Agent Empowerment

Agent empowerment is vital to contact center success. Empowered agents deliver better service, stay longer, and improve the customer experience. That’s why nearly half of contact center leaders rank empowerment as one of their top three factors for improving agent performance. 18% rank it as their first choice – ahead of improved training, unified desktops and higher pay. These eye-catching statistics are from ContactBabel’s Inner Circle Guide to Agent Engagement & Empowerment, sponsored by Enghouse Interactive.

Given its importance how can you empower your agents successfully? Organizational culture has to become more trust-based, with processes in place to empower agents in seven ways:

1. Providing variety through call and digital blending

One of the most common complaints from agents is that there is little variety in their jobs. Therefore, companies should look for ways to make their roles more interesting. For example, allow agents to handle a mix of voice and digital interactions to reduce repetition. Alternatively, introduce gamification to make work more fun for agents, while ensuring their behaviors align with your goals.

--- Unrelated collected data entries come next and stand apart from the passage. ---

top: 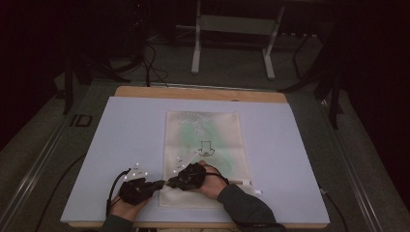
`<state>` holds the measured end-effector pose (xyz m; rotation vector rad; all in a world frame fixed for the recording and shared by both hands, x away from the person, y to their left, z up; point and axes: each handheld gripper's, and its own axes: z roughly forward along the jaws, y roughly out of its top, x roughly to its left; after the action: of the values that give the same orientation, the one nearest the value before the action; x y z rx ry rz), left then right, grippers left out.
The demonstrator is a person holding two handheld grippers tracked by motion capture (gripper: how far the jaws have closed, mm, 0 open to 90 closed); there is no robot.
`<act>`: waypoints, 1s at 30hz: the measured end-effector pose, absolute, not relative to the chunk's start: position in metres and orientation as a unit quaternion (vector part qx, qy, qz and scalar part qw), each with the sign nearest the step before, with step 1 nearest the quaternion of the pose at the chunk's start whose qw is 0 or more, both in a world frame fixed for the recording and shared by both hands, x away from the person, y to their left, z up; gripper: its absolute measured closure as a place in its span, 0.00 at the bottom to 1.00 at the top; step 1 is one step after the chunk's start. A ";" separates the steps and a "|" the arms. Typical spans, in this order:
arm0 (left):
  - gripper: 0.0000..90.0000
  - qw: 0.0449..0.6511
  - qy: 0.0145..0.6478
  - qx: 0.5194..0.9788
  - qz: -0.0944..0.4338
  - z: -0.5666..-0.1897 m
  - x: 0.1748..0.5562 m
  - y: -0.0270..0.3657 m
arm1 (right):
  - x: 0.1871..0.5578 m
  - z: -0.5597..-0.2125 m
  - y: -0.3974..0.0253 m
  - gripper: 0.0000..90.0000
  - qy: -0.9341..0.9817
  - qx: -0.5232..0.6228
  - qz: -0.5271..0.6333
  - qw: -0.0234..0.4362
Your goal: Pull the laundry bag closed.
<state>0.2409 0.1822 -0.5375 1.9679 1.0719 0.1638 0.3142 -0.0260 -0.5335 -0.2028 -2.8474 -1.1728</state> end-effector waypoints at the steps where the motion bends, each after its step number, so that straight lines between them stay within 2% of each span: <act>1: 0.99 0.434 0.430 0.789 0.064 -0.538 0.242 0.182 | 0.314 -0.533 -0.026 0.91 -0.923 -0.063 -0.379 0.027; 14: 1.00 0.409 0.442 0.794 0.079 -0.540 0.243 0.175 | 0.313 -0.532 -0.022 0.91 -0.925 -0.065 -0.373 0.023; 30: 1.00 0.414 0.445 0.791 0.073 -0.541 0.244 0.177 | 0.313 -0.528 -0.030 0.91 -0.932 -0.055 -0.358 0.019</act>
<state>0.2437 0.1774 -0.5409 1.9882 1.1192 0.1834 0.3135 -0.0303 -0.5281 -0.1719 -2.8929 -1.1102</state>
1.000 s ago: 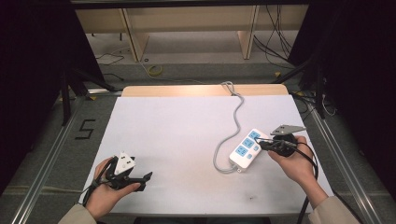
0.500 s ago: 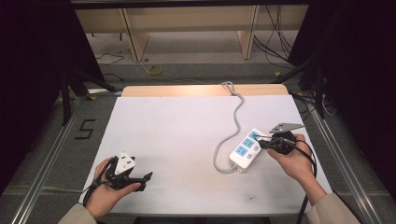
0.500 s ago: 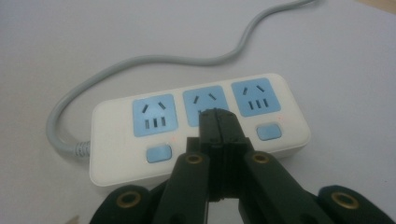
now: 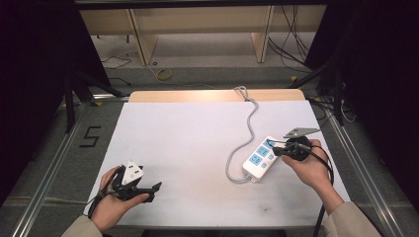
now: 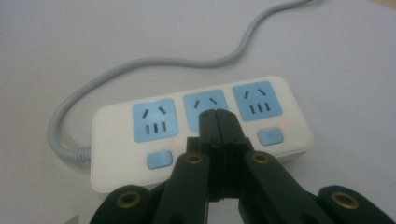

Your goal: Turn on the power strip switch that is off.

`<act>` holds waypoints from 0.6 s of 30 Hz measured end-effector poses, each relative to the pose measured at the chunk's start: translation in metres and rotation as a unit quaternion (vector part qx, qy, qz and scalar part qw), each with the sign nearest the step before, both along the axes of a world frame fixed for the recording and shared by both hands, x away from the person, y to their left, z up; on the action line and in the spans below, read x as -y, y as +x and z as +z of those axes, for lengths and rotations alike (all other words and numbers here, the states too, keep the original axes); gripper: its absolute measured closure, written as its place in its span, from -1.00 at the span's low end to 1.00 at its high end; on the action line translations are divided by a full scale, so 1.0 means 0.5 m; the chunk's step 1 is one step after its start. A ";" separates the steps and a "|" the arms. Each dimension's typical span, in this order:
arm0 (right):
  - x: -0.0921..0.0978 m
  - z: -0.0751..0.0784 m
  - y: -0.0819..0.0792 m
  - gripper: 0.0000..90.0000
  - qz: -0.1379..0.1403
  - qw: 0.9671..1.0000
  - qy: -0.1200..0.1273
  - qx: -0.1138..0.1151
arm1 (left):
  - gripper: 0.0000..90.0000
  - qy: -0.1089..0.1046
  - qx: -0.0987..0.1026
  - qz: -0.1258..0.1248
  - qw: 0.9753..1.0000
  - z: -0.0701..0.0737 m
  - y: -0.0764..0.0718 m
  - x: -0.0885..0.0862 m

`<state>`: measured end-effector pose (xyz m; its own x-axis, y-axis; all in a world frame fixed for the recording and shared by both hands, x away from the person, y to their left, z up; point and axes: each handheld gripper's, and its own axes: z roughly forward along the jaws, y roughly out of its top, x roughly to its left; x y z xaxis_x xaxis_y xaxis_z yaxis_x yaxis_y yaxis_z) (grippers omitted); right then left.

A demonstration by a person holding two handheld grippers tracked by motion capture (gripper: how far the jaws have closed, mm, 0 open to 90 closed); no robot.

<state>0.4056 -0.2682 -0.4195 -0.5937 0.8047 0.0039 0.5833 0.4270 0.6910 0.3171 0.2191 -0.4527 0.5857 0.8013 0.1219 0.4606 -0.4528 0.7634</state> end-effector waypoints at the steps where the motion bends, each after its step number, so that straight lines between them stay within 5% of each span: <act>1: 0.000 0.001 0.002 1.00 0.000 1.000 0.000 -0.001 | -0.63 -0.001 0.001 0.001 1.000 0.000 0.000 0.000; 18: -0.004 -0.001 0.018 1.00 0.001 1.000 -0.006 -0.018 | -0.63 0.002 -0.002 -0.002 1.000 0.000 0.001 0.001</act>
<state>0.4149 -0.2662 -0.4201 -0.5941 0.8042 0.0153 0.6076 0.4362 0.6637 0.3174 0.2188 -0.4529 0.5890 0.7988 0.1226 0.4627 -0.4577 0.7592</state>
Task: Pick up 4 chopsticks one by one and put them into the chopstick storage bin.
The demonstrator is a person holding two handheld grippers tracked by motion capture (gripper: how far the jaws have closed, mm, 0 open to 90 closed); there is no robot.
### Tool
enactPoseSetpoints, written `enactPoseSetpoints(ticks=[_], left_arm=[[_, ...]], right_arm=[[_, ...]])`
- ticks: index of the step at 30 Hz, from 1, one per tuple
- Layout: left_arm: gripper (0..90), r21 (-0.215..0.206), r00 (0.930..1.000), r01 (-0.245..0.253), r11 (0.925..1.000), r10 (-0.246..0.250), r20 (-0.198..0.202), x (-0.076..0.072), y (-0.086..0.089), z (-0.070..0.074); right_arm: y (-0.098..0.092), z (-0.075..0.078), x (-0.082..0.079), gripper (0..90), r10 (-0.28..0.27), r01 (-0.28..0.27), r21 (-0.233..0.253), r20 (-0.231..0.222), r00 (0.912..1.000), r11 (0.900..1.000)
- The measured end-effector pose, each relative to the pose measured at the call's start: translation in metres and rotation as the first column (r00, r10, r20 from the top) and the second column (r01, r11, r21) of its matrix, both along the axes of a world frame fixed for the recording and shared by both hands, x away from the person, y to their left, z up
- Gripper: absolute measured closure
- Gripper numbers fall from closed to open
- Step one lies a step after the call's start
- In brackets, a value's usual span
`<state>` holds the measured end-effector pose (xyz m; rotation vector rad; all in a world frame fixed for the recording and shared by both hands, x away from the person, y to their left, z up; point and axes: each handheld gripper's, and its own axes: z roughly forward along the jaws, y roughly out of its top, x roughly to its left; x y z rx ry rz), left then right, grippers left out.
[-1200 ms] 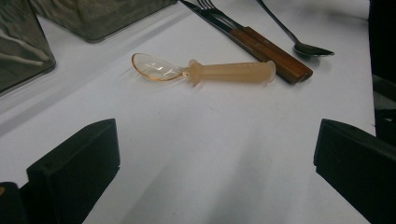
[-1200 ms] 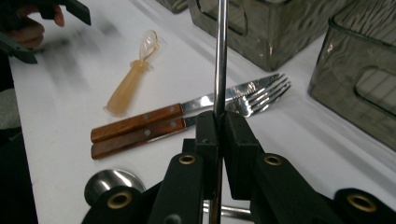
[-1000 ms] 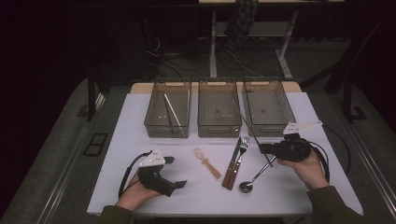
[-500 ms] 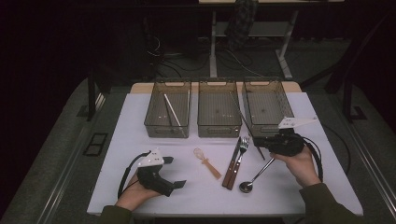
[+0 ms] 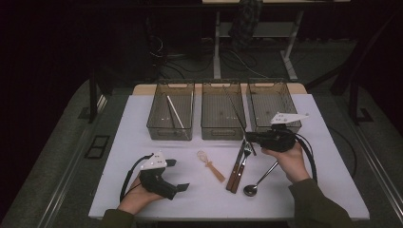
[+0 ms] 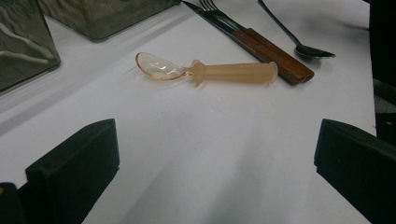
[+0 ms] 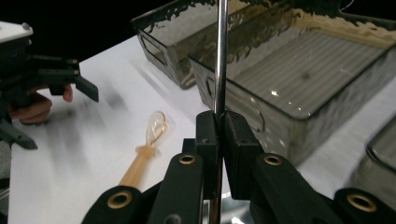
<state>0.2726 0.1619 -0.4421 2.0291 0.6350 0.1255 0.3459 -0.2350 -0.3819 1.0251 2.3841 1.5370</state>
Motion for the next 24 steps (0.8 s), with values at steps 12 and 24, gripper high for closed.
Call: enactPoseSetpoints(ticks=[12, 24], left_arm=[[0.0, -0.002, 1.0000, -0.001, 1.0000, 0.001, -0.002, 0.001, 0.000, -0.001], [0.0, 0.000, 1.0000, 0.002, 1.0000, -0.002, -0.002, 0.001, -0.001, 0.000]], right_arm=[[0.042, 0.009, 0.025, 84.8, -0.014, 0.012, 0.041, 0.030, 0.9994, 0.999], [0.096, 0.022, 0.056, 84.8, -0.034, 0.032, 0.063, 0.034, 0.9988, 0.997]])
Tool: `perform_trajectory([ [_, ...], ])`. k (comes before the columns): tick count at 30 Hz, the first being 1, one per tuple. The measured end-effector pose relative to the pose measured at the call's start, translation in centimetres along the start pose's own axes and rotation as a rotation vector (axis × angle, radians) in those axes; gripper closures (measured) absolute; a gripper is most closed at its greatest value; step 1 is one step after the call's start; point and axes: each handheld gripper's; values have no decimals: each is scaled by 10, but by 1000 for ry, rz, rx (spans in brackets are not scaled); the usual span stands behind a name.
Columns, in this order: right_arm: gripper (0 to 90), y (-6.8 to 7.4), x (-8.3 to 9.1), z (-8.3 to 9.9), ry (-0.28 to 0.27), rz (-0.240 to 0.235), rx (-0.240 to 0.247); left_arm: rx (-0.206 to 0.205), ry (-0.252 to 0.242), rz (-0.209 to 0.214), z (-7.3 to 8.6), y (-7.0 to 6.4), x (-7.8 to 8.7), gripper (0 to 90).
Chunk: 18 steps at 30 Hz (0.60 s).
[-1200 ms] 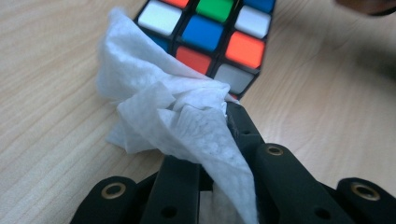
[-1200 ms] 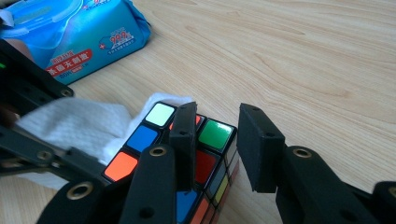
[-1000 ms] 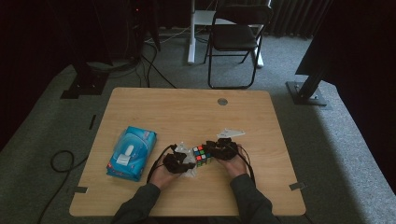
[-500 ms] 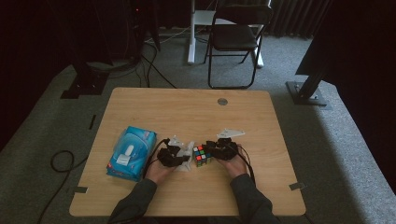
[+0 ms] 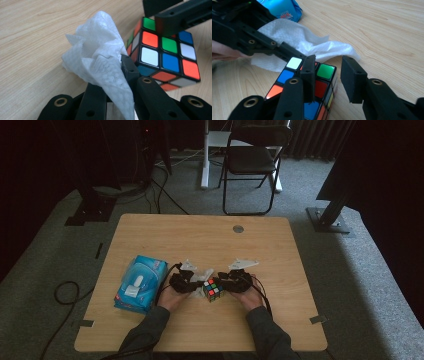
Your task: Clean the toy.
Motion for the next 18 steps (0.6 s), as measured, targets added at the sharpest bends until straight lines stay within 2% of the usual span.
perform_trajectory([
  [6,616,2,0,-1,1,33,3,-2,-11,19,3,-10,1,840],
  [10,617,3,0,-2,0,53,7,-22,-7,44,2,-20,-1,840],
  [12,600,3,0,-3,-4,74,3,-40,1,38,0,-25,-2,840],
  [18,567,3,1,-3,2,89,7,-26,-10,40,1,-23,-1,839],
])
Point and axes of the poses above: each handheld gripper's, and its own axes: x roughly backward along the jaws, z roughly out of its underside, y roughly to its left, and after that the axes turned 6 degrees about -x, right-handed
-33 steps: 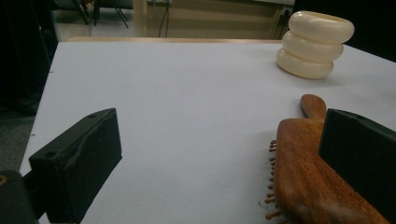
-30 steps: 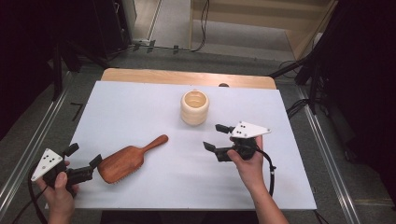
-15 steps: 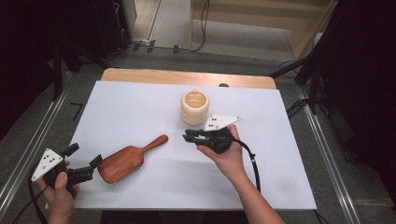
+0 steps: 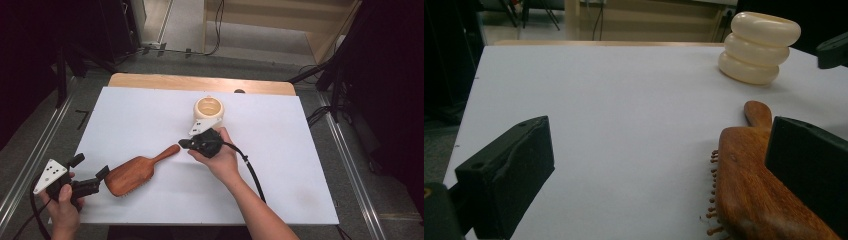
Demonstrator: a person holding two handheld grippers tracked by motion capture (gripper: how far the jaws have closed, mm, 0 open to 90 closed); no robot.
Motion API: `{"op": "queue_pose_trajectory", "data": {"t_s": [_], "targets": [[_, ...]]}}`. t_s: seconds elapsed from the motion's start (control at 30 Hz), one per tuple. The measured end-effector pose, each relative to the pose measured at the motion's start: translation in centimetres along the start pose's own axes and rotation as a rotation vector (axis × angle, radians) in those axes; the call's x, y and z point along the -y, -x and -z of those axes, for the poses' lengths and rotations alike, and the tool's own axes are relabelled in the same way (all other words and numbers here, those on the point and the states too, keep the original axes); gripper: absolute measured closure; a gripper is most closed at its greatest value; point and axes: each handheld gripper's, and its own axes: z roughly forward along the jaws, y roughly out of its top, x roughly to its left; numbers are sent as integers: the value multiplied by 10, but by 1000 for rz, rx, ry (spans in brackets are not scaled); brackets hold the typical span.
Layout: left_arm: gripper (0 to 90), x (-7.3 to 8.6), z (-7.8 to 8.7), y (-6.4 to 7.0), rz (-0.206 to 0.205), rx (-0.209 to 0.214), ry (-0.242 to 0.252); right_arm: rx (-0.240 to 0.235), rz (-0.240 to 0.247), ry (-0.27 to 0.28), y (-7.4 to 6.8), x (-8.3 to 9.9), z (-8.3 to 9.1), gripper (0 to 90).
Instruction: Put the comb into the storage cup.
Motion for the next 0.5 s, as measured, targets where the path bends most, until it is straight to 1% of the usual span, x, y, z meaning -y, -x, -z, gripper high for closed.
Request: {"op": "queue_pose_trajectory", "data": {"t_s": [0.1, 0.17, 0.23, 0.3, 0.37, 0.4, 0.5], "targets": [[0, 0, 0, 0, 0, 0, 1, 14, -2, -20, 0, -5, -14, 884], [0, 0, 0, 0, -1, 0, 0, 25, 5, -35, 1, -8, -23, 884], [0, 0, 0, 0, -2, 2, 0, 23, -9, -56, 3, -11, -32, 884], [0, 0, 0, 0, -5, 3, -2, 17, -26, -63, 6, -12, -40, 884], [0, 0, 0, 0, -8, 2, -5, 3, -44, -80, 9, -13, -48, 884], [0, 0, 0, 1, -10, 4, -6, 3, -43, -85, 10, -13, -52, 883], [0, 0, 0, 0, -10, 6, -4, 6, -63, -103, 13, -13, -62, 884]]}}
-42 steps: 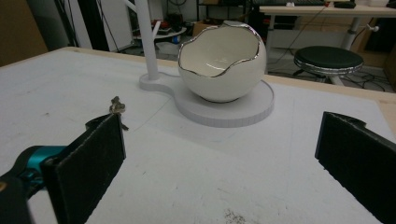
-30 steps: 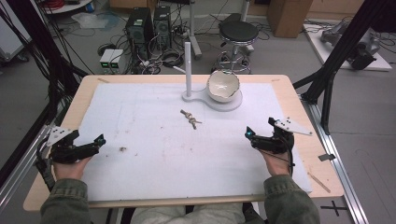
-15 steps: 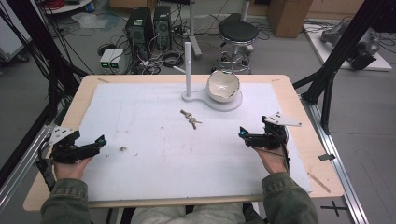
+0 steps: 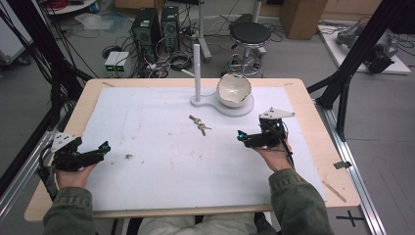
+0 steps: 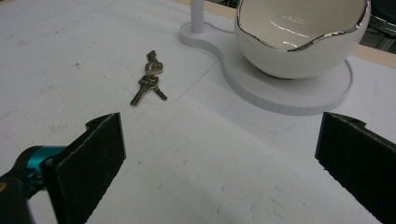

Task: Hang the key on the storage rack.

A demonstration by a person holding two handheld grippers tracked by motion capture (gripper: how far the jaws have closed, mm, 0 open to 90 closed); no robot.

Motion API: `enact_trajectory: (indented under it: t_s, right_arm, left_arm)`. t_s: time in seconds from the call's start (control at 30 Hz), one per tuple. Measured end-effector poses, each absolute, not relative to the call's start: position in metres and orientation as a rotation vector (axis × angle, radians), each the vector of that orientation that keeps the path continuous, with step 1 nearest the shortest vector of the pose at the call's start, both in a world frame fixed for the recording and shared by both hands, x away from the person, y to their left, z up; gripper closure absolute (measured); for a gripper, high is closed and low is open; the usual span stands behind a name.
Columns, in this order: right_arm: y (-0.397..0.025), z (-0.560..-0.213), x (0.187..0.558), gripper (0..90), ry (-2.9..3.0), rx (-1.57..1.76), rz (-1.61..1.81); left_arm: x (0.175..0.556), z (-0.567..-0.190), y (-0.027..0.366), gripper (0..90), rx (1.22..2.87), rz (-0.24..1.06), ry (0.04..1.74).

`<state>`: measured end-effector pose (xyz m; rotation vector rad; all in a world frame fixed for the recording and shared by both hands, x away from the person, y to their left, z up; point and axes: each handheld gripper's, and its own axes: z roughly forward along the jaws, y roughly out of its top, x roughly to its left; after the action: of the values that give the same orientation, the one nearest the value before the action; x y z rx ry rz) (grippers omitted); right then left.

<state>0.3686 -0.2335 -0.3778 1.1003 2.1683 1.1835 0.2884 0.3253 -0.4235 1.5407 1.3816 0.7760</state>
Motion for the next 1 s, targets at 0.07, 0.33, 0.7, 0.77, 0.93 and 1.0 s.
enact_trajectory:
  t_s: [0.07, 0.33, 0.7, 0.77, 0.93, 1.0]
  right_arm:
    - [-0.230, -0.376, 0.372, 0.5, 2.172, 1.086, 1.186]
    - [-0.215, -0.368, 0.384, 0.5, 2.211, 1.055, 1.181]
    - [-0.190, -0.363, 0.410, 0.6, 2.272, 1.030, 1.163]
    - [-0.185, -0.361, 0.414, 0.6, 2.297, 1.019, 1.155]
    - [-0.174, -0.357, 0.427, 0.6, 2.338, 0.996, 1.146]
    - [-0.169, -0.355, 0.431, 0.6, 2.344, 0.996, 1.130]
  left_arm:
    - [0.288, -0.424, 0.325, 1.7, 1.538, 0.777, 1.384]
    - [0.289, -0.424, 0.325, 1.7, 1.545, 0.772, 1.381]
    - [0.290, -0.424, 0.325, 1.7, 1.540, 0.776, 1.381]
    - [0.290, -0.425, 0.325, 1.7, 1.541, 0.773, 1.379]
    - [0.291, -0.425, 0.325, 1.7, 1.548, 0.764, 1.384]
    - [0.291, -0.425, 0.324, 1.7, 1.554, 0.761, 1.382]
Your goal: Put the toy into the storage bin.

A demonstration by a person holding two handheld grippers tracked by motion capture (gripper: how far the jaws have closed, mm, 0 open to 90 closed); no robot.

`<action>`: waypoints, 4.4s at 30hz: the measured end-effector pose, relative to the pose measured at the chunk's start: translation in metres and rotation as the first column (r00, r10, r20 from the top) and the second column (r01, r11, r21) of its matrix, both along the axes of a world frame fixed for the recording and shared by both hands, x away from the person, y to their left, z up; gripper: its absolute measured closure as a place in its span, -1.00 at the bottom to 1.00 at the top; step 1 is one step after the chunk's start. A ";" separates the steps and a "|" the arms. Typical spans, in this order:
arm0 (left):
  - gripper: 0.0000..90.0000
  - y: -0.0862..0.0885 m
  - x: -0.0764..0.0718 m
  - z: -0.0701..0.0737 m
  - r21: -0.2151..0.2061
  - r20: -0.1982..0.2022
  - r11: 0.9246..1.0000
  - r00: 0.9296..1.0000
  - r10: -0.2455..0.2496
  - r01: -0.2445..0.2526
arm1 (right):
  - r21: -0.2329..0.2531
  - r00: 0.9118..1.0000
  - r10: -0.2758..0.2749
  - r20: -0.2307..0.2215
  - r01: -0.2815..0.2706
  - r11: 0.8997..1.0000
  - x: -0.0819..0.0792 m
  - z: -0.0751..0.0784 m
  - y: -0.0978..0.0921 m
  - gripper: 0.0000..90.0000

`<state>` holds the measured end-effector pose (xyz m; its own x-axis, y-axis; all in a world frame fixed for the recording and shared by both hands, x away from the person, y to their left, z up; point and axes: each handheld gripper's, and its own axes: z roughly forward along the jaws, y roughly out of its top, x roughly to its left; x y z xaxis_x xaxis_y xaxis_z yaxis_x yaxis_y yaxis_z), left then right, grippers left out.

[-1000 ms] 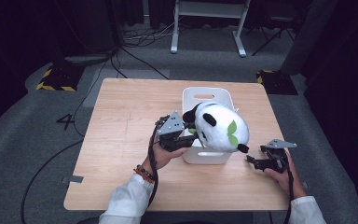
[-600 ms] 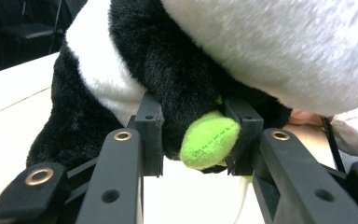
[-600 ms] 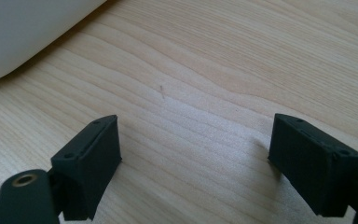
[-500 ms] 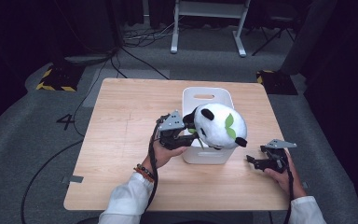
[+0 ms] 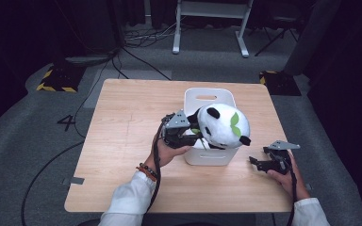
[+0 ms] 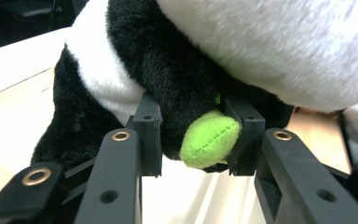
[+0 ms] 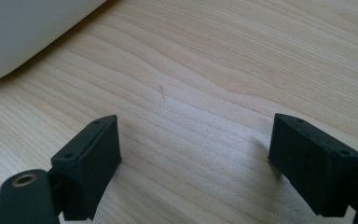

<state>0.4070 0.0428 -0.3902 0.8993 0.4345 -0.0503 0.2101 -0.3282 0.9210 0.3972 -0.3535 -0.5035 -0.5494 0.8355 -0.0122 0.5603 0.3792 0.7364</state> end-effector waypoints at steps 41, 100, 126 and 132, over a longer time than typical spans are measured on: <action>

2. Listening through Voice of the Employee programs

The first step to empowering agents is to listen and understand their needs. Use Voice of the Employee (VoE) programs to collect feedback, through both formal surveys and informal feedback techniques such as suggestion boxes. It is vital that VoE programs deliver actionable insight. Therefore, don’t just focus on questions such as ‘How engaged with the business are you?’ Go beyond this to find out why they feel the way they do so that you can fix the problem.

3. Aligning agent behavior and business strategy

Ensure that how your agents act aligns with business objectives, such as increasing customer-centricity, for example. That means going beyond metrics such as call length to focus more on areas such as First Contact Resolution (FCR) and CSAT scores. You want to encourage agents to own the customer’s issue and follow it through to resolution, rather than focusing solely on closing tickets as quickly as possible.

4. Supporting agent empowerment and control

Giving employees greater control is at the heart of increasing agent empowerment. This requires managers to trust agents, rather than micromanage them. Enforced remote working during the pandemic showed what was possible. Agents were trusted to work from home, without being overseen by supervisors in the same room – and the vast majority continued to deliver great service. Contact centers must continue to look for ways to extend this trust. For example, give agents greater freedom to choose the best way to handle more complex queries, within specific guidelines. Additionally, increase agent control over their schedules by letting them select their shift patterns and holidays through workforce management solutions.

5. Using agent rewards and recognition to drive improvement

Make sure you are incentivizing agents for the right behaviors and reflecting this in rewards and recognition programs. Be clear on the criteria for programs such as “Agent of the Month” and focus them on key, customer-related metrics such as FCR. However, ContactBabel’s report found that just 13% of contact center respondents compensate agents based on their FCR rates. This shows the need to align rewards to the agent improvements you’re seeking.

6. Supporting remote working

If you’re giving agents the freedom and flexibility to work remotely, it’s essential that you empower them to do so effectively and easily. Along with robust IT systems, you need technology to support effective team communications and collaboration across all locations. As well as cloud-based contact center platforms, use video-based coaching and training to ensure all agents continue to learn and grow.

 7. Delivering coaching and training to develop empathy

56% of ContactBabel’s survey respondents say that the most valued agent characteristic is being able to listen to, and empathize with, callers. This is up from 40% in 2012. Empathy is becoming more important as calls have become more complex with routine queries deflected to self-service. While not everyone is naturally empathetic, it is a trait that can be learnt and improved upon. Give agents training to develop their emotional intelligence. For example, train them to use a positive tone of voice on the phone. Create lists of empathetic phrases they should use – and less empathetic ones to avoid.

To deliver superior customer service today companies need to empower agents, not just with technology but with the right culture and processes. There are many aspects to this, including giving agents greater variety and trusting them to make decisions. Measure and reward the behaviors you want to increase and provide coaching and tools to help agents work effectively and grow in their roles. Underpin your empowerment strategy by listening to help you understand and deliver on agents’ changing needs. These steps all drive agent satisfaction, which directly impacts performance, retention, and the customer experience.